¿Por qué es perjudicial que exista un salario mínimo interprofesional, por debajo del cual no se puede contratar a nadie?
Pongamos un ejemplo:
Juan tiene un restaurante, le va bien y lo tiene lleno los viernes y sábados por la noche. Calcula que con un camarero más podría atender a tres mesas más cada noche, que le proporcionarían un beneficio de 300 euros adicionales al mes. Así que hace sus cuentas y piensa: “si pago 25 euros cada noche de trabajo, por 8 noches al mes, pago 200 euros, que con la Seguridad Social se me ponen en 266. Voy a ver si puedo contratar a alguien por ese dinero”.
Por otro lado, María es estudiante universitaria. Quiere ganar algún dinerillo para pagarse los libros y ayudar algo a sus padres, pero no quiere dedicar mucho tiempo. El trabajo de camarera en el restaurante de Juan le parece aceptable (aunque preferiría cobrar más, claro).

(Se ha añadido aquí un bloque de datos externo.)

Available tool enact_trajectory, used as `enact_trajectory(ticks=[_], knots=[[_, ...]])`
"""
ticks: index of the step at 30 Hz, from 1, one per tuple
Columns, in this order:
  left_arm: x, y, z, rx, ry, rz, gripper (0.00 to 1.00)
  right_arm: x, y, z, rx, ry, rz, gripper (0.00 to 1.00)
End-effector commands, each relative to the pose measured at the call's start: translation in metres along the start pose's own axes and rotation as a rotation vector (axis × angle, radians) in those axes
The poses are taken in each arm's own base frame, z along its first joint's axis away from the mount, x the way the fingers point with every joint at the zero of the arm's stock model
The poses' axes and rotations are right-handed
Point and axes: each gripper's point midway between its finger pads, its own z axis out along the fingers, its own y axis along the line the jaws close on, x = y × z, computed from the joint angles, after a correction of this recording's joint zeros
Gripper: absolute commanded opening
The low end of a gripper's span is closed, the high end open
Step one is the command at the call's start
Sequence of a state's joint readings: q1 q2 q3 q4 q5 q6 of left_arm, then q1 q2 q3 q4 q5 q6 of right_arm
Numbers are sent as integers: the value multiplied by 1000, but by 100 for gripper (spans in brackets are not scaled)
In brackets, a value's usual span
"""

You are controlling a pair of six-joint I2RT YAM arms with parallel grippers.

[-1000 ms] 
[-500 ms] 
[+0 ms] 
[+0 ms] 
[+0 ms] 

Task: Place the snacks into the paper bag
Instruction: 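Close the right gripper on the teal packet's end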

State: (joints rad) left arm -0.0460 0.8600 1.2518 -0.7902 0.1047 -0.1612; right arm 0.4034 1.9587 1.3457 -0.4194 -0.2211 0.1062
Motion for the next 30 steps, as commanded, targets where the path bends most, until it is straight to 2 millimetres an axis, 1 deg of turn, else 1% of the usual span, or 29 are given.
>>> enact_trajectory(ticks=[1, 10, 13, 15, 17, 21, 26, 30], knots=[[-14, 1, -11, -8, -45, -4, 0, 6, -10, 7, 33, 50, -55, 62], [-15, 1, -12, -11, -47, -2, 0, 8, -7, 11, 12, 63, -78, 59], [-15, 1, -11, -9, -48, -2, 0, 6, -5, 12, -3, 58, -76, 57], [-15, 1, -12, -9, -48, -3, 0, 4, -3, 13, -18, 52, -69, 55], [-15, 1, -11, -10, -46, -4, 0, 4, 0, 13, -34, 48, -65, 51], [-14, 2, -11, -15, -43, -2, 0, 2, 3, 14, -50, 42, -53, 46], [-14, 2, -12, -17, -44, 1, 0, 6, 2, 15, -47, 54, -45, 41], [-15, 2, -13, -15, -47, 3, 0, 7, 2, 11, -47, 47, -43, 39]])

Juan y María podrían ponerse de acuerdo, y los dos saldrían beneficiados. Pero llega el gobierno, y dice que el salario mínimo diario en 2008 es de 28,42 euros si se trabajan menos de 120 días para la misma empresa. Juan hace sus cuentas, y con seguros sociales eso se le pone en 302,39 euros al mes. Más de lo que espera ganar con el trabajo de María. Así que Juan se queda con el personal que tiene, deja de ganar el dinero que esperaba y María deja de ingresar ese dinerillo que tan bien le podría venir.
¿Es un explotador Juan por querer pagar tan poco? No, simplemente no tiene margen para pagar más. También tendría que renunciar a ese ingreso extra si no encontrara a nadie dispuesto a trabajar por 25 euros la noche, por ejemplo. El empresario busca un recurso por un precio máximo. Si no lo encuentra, será que ahí no hay negocio, y se conformará con lo que tiene o buscará otras alternativas.
¿Estaría explotada María cobrando 25 euros por noche? No, porque nadie le obliga a aceptar ese trabajo. Si prueba y descubre que el sueldo no le compensa su esfuerzo, puede dejarlo y buscar otra alternativa.
El problema es que el SMI distorsiona la relación entre Juan y María, impidiendo que ambos obtengan un beneficio.
En general, el argumento para defender el SMI es que si no se establece un mínimo los empresarios fijarán sueldos ínfimos, y los trabajadores sin alternativa tendrán que aceptarlos.
El primer error es creer que el sueldo lo fijan unilateralmente los empresarios. Como hemos visto en el ejemplo, para que se produzca un contrato las dos partes tienen que considerar que salen beneficiadas. Si el trabajador cree que su tiempo vale más que el dinero que le ofrecen por él, no aceptará la oferta. El empresario, si tiene margen, tendrá que pagar más para conseguir empleados, y si no tiene margen tendrá que buscar otro negocio. Igual que le sucede cuando sube el precio de la electricidad, por ejemplo. Y es que el trabajador no es más que otro proveedor de la empresa. Unos proveen materias primas, otros suministros, y los trabajadores proveen tiempo (y habilidades).
Por otro lado, no solo el trabajador tiene la última palabra a la hora de aceptar un salario. Los empresarios (al menos los que yo conozco) no se reúnen en clubs atendidos por mayordomos a comer faisán, fumar puros y consultar la prensa económica con su monóculo, mientras acuerdan bajar aún más los salarios de los obreros. Los empresarios compiten entre sí por los mejores trabajadores. Si un empresario pretende aumentar su margen de beneficio reduciendo los sueldos, encontrará pronto que la competencia (que paga mejor) le roba a sus trabajadores, y él se queda con los más torpes, los que producen menos y generan menos ingresos.
Por último: si empresario y trabajador quieren llegar a un acuerdo, y la ley no se lo permite, existe la solución de contratar al margen de la ley. Solución mala para todos: el trabajador queda absolutamente desprotegido, precisamente como consecuencia de una medida que iba a proteger sus ingresos; la empresa se arriesga a sufrir las consecuencias de una inspección de trabajo; y el Gobierno pierde la oportunidad de cobrar sus impuestos.
Para muchas personas como estudiantes que buscan un empleo a tiempo parcial, inmigrantes sin conocimientos o jóvenes no cualificados en busca de su primer empleo, el SMI significa que o bien no pueden conseguir trabajo, o bien se les hacen contratos “en negro”.
Termino con una cita de Paul Samuelson, profesor del MIT, premio nobel de economía y no precisamente liberal (en 2003 firmó contra la reducción de impuestos de Bush) y que en 1970 decía:
¿Qué bien le hace a un joven negro saber que un empleador debe pagarle $2 por hora si la circunstancia de que se le debe pagar esa suma es lo que le impide conseguir un trabajo?